Study uses augmented reality tech to learn about "active sensing"

A new study conducted by researchers from Johns Hopkins and the New Jersey Institute of Technology (NJIT) has shed new light on something called active sensing. Active sensing is a process found across the animal kingdom that involves the production of motion, sound, or other signals to gather sensory feedback about the environment. The challenge for researchers is that they had struggled to understand how the brain can control active sensing.

Researchers in the study have used augmented reality technology to alter the link between the active sensing behavior and the sensory feedback it creates and learn more about how the process works. In the study, a species of weakly electric fish known as glass knifefish were put under sensory feedback control. The study proposes that the fish use a dual-control system for processing feedback from the active sensing movements.

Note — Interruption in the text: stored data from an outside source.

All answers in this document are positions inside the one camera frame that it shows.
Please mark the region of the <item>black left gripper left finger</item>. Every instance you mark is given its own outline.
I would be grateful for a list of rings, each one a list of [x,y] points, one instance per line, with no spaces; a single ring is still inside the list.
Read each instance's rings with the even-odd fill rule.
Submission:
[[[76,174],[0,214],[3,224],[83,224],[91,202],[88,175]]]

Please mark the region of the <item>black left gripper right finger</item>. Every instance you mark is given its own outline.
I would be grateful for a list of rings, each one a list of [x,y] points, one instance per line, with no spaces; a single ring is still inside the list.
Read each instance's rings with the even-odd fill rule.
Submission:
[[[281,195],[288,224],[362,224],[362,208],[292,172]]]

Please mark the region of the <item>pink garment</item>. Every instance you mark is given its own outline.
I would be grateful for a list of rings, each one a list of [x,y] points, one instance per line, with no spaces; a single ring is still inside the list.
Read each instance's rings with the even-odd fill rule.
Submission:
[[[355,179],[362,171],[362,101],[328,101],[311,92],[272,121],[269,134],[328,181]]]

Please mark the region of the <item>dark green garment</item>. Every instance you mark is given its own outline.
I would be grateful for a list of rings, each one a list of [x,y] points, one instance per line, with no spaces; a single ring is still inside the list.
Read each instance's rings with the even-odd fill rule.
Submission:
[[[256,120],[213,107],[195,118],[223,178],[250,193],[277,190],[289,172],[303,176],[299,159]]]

The team believes their findings have implications for neuroscience as well as engineering of new, artificial systems. The discovery could benefit things like robotics and self-driving cars. The team thinks this is the first study to use AR to probe the fundamental process of movement-based active sensing used by most animals. One of the key defenses for this sort of fish is to stay in its refuge to avoid predators.

To stay in a moving refuge, the fish use station-keeping, the ability to remain in a position relative to their hideout no matter how it moves. The team used open loop and closed loop experiments in its test and found that the fish swims the longest distance to gain sensory information in closed loop experiments where the movement of the fish was synced to the shuttle motion of the refuge.

The fish reacted differently when the stimulus was controlled by an individual versus played back to them via a recording. The team hopes similar tests will be performed in humans. The hope of the researchers is for similar experiments to be conducted to investigate vision in humans.